Von Nina Bussmann
Belletristik Erwachsene
Drei Wochen lang reist Elena in die Ferien an die französische Atlantikküste. Mit dabei sind ihre beiden Kinder, die beste Freundin der Tochter und die Nanny. Ohne Rücksprache mit ihren Liebsten sagt Elena sofort zu, als ihre Chefin ihr ein Ferienhaus anbietet. Ihr Mann bleibt zu Hause.

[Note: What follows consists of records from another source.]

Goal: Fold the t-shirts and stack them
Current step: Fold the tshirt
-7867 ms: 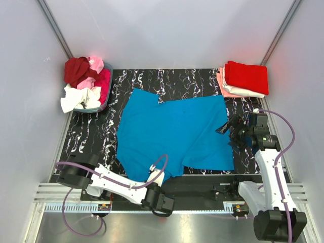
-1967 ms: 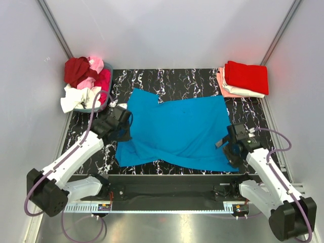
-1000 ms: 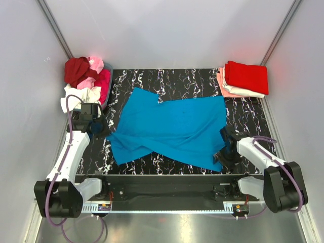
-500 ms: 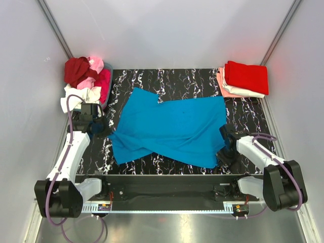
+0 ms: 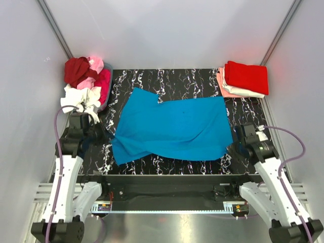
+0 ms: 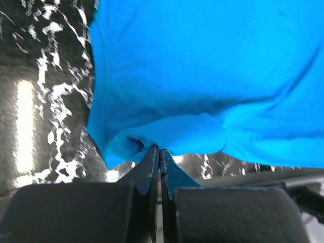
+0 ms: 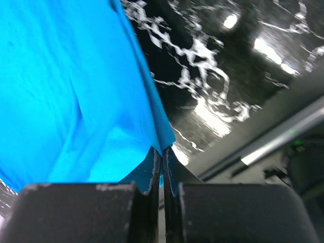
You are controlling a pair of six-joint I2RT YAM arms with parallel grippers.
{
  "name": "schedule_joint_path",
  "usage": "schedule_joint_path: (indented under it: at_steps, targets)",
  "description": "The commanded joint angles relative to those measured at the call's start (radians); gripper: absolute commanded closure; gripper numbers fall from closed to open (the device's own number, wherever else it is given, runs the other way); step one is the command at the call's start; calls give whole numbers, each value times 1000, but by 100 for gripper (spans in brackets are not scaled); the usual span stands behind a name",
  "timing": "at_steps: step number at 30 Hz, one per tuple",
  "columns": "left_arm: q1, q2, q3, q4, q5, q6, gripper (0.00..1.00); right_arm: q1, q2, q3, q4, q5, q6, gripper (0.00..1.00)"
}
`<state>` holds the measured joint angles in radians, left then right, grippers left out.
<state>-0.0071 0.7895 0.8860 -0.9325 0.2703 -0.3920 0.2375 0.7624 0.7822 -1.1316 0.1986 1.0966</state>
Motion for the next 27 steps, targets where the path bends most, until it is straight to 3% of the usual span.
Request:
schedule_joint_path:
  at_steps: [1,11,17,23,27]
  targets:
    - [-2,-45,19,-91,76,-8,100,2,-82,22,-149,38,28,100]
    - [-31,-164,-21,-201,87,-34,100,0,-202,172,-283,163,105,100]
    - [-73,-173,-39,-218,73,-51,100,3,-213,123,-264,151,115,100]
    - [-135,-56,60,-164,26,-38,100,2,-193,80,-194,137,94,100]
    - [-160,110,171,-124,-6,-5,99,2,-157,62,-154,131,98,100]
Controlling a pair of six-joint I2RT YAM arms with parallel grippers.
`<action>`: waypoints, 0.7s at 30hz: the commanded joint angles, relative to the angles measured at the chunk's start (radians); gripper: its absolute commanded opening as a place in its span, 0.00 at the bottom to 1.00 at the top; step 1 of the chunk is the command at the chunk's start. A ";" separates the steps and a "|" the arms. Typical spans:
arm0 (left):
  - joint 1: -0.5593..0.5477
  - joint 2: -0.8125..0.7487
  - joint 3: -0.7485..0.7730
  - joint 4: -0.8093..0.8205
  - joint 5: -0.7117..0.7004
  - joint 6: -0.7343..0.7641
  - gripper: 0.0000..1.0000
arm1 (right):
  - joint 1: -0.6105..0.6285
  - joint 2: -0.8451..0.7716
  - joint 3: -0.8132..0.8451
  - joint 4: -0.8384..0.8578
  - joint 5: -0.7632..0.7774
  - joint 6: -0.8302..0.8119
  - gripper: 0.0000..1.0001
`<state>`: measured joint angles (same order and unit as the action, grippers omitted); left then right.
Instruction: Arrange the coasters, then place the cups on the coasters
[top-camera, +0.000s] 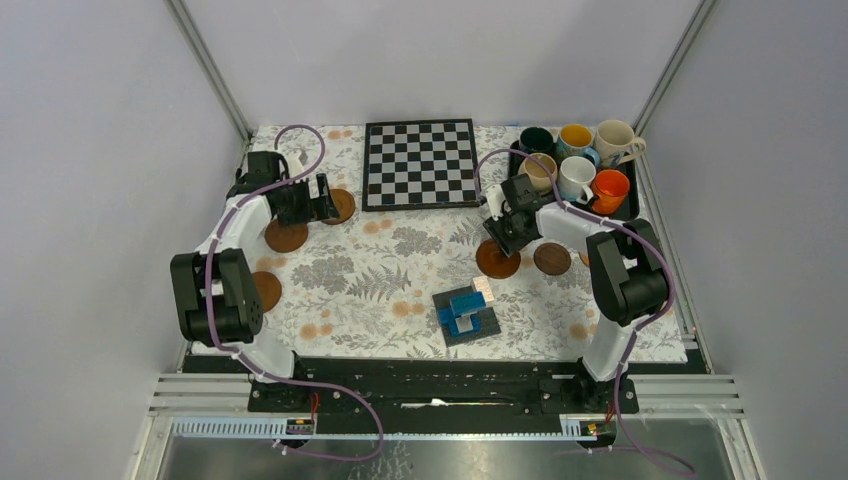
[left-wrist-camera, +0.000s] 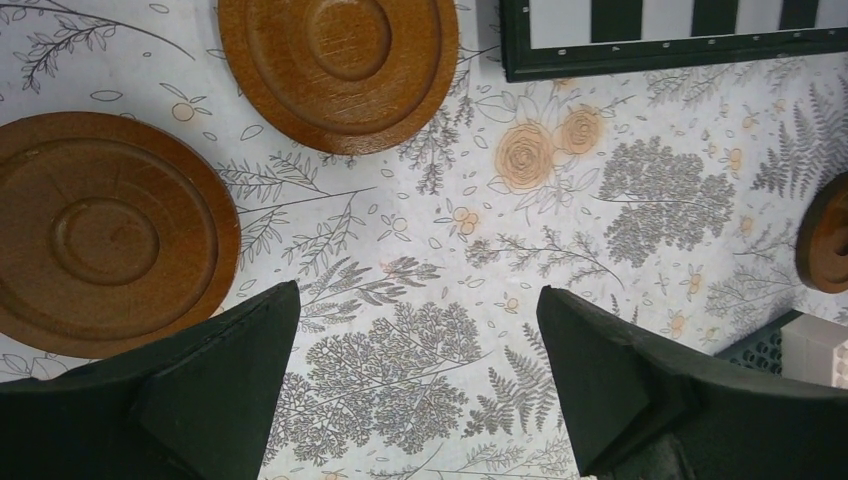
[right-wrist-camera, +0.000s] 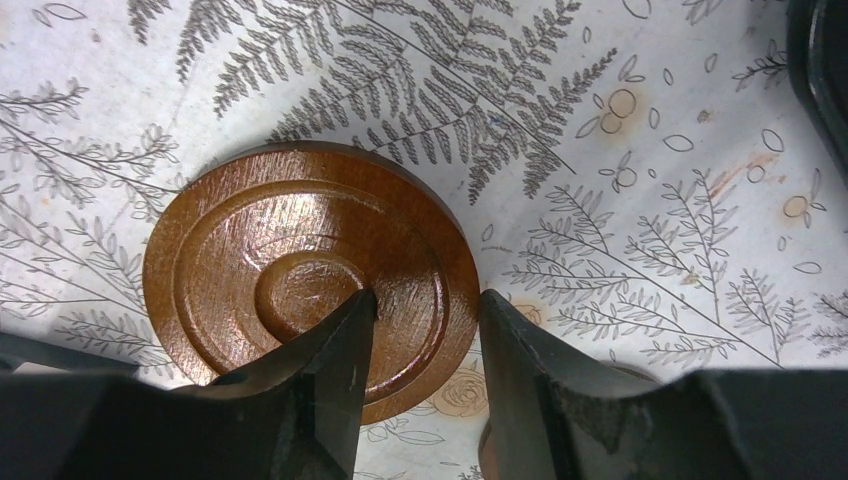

Doch der Schein idyllischer Ferien trügt: In unmittelbarer Nähe wüten verheerende Waldbrände, die Villa ist marode und steht leer, weil die Besitzerin im Hospiz liegt. Und wer ist dieser vermeintliche Hausmeister der ständig in der Nähe ist? Werden sie beobachtet? Trotz aller Widrigkeiten will Elena die Ferien geniessen und täglich, bei jedem Wetter, ans Meer gehen.
Elena hat die Nanny Eve als Freundin in die Ferien eingeladen – eine scheinbar grosszügige Geste. Für Eve sind es jedoch eher bezahlte Arbeitswochen am Meer, denn Elena und die Kinder brauchen sie mehr denn je.
Als unangekündigt Fremde auftauchen, die nicht die Absicht hegen, schnell wieder zu gehen, steigt die Spannung. Die Gruppendynamik verändert sich und Eifersucht und Misstrauen machen sich breit. Warum lässt Elena die beiden ungehindert auf dem Grundstück wohnen?
Elena lässt sich treiben. Unfähig zu handeln, hofft sie, dass sich die Probleme von selbst lösen – die Waldbrände, ein streunender Hund, die Überschwemmung in Deutschland. Erst das Verschwinden ihrer Tochter reisst sie aus ihrer Passivität.
Die Ereignisse werden abwechselnd aus der Perspektive von Elena und ihrer Nanny Eve erzählt. Dabei wird deutlich, wie unterschiedlich Handlungen wahrgenommen werden.
Ein fesselnder, tiefgründiger Roman, in dem die Beziehungen und Rollen verschwimmen.